But the work of the Association among the Aborigines of the wilderness is as nothing to their more important mission, and their more signal success among the colored people of the south country. Here is a population vastly more numerous and more dangerous if left in ignorance; for, wisely or unwisely, they have been invested with the right, and in some places they freely exercise the power to vote. Admit, now, all that may be said of the utter unfitness of the great majority of them to exercise this privilege of freemen. Yet since, beyond recall, they have the right, and in some way must be counted as a very important factor in the forces that are to shape our destiny, we can no more afford to let them remain in ignorance, than we can afford to let the same class grow up in ignorance and vice among us, with so little sense of their responsibilities, and with so little self-respect as citizens, that they can be bought like cattle by the highest bidder. The more debased, indolent and ignorant they are, the greater the danger to our free institutions, and the stronger the motive for seeking to elevate, educate and save them. They constitute more than one-tenth of our population. If directly or indirectly we were accessory to the placing of so dangerous a weapon in their hands—a weapon, as respects their own interests, liable to kick back—we are bound to help fit them so to exercise the right that they shall not be the ignorant tools of corrupt and crafty men in either party as ignorant and unprincipled as themselves. This the A. M. A. is striving wisely to do in accord with the sentiments and sympathies of many of the former slave-owners, who in good faith accept the situation, and sincerely desire the temporal and spiritual well-being of the colored people.
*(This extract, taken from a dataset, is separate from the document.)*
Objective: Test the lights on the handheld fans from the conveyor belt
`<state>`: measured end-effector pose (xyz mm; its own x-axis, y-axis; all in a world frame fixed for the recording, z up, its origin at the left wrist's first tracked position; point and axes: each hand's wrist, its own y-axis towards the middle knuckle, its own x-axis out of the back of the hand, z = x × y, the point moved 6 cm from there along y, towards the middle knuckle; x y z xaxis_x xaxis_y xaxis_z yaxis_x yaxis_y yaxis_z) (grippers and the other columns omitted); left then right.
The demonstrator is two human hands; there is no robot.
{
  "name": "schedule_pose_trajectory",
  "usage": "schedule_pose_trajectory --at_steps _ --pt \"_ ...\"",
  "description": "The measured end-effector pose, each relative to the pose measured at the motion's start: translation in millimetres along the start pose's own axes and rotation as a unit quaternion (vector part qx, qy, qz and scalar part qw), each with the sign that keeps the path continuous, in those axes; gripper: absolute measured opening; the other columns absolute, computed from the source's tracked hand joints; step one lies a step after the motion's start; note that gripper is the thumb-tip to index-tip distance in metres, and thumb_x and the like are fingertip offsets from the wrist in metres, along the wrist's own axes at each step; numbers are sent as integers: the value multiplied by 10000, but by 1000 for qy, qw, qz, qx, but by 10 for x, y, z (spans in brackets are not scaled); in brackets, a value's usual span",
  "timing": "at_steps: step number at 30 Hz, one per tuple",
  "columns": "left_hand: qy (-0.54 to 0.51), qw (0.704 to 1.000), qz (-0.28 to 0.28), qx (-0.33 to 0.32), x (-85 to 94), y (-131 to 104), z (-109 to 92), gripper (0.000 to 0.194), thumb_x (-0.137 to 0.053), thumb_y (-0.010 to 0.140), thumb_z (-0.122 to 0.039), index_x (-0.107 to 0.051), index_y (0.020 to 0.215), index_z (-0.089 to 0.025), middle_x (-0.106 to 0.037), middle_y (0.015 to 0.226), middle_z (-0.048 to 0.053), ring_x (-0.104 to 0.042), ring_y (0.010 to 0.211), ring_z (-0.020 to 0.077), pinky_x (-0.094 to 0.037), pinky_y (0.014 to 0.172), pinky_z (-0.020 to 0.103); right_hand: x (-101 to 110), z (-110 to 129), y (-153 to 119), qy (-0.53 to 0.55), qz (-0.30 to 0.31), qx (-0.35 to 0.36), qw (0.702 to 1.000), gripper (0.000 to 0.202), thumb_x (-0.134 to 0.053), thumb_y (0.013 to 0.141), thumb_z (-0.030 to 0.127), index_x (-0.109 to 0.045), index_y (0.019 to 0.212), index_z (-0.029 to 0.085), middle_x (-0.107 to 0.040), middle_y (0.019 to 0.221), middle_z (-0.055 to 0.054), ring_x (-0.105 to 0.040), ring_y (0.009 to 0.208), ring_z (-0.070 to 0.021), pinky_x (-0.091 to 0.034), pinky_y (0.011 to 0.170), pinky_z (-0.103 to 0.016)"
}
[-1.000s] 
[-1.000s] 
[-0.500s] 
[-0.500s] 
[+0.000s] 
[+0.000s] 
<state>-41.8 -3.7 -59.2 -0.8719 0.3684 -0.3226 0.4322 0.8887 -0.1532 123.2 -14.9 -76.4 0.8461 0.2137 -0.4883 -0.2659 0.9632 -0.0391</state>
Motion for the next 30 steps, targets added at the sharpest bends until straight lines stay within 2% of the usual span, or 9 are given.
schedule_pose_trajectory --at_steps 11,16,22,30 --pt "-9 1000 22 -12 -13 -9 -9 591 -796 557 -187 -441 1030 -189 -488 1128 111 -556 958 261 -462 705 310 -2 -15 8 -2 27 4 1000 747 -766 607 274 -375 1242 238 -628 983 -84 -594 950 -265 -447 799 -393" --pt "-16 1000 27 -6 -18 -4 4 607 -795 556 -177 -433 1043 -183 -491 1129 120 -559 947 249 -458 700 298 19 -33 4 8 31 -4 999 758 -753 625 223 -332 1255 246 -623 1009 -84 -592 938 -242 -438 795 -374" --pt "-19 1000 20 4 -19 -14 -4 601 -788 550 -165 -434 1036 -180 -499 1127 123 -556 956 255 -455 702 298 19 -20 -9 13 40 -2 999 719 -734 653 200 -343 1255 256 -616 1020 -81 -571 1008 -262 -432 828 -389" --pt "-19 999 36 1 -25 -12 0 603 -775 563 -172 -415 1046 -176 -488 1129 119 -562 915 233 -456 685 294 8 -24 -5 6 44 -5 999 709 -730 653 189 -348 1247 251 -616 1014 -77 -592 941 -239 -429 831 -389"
But its highest aim and ours is such a spiritual elevation of the colored people as shall carry all the most salutary influences into their social, political and domestic life. Our honest and intelligent aim is to lift them out of their degradation by bringing them to Christ. Our work among them is with no sectarian, as it is with no partisan political purpose. We propose to help make them intelligent and worthy Christian people. There our responsibility ceases. As to parties and sects, they must learn wisely to choose for themselves.
Whatever the shading of their creed, we do care that they should be sincere in their love to God, close in their following of Christ, and honest in all their dealings with their fellow-men. We do care that their moral training shall be such that their religion shall mean not emotion merely, but character; not noise and bodily exercise, which profiteth little, but practical godliness, which leads one to earn an honest living for himself and his household, and suffers the neighbor’s chickens unmolested to roost low; not a religion of the lips and the tongue alone, but of the head and the heart controlling the life.
Nowhere is a mere profession of godliness of much account, if virtues tried and true are not the proofs of an intelligent love and a sincere devotion. No creed can be accepted as a substitute for character. Christ must be wrought into the life or we are not true Christians, and the more completely self-deceived we are, the greater will be our surprise, when, by and by, he who is infallible in his judgment shall say, “I never knew you.” The cross worn upon the neck, or perched upon the steeple-tops, or set up at every crossing, is at best a mocking reminder of our impiety; if ever so loudly we profess to be saints, and yet live as though our religion were a polite theory with which to compliment our Maker, and to befool our fellow men, and not a thing of practical worth, to help one stand fire in the conflicts of temptation and in the furnace of affliction. Such a genuine religion, warranted to keep in any climate, is wanted everywhere alike; in the East and the West, the North and the South country. The lofty and the lowly, the honored and the despised, the respectable and the degraded, we and everybody, need it. It is the only kind worth propagating. For it, and it alone, of all the world’s religions, has vital force and saving power enfolded in every root-fibre of doctrine, and in every seed-germ of truth.
ITEMS FROM THE FIELD.
Greenwood, S. C.—School fuller than ever before; boarding-school overcrowded. Mr. Backenstose is compelled to make arrangements in neighboring families for students.
Orangeburg, S. C.—“Our school has 196 pupils enrolled. We have a large normal class. Six are teachers now. We have some who have begun in music, and this week we have resolved to form a choir. Can you help us with a musical instrument? We greatly need one for the church. Our organ has been injured by taking it back and forth to church.”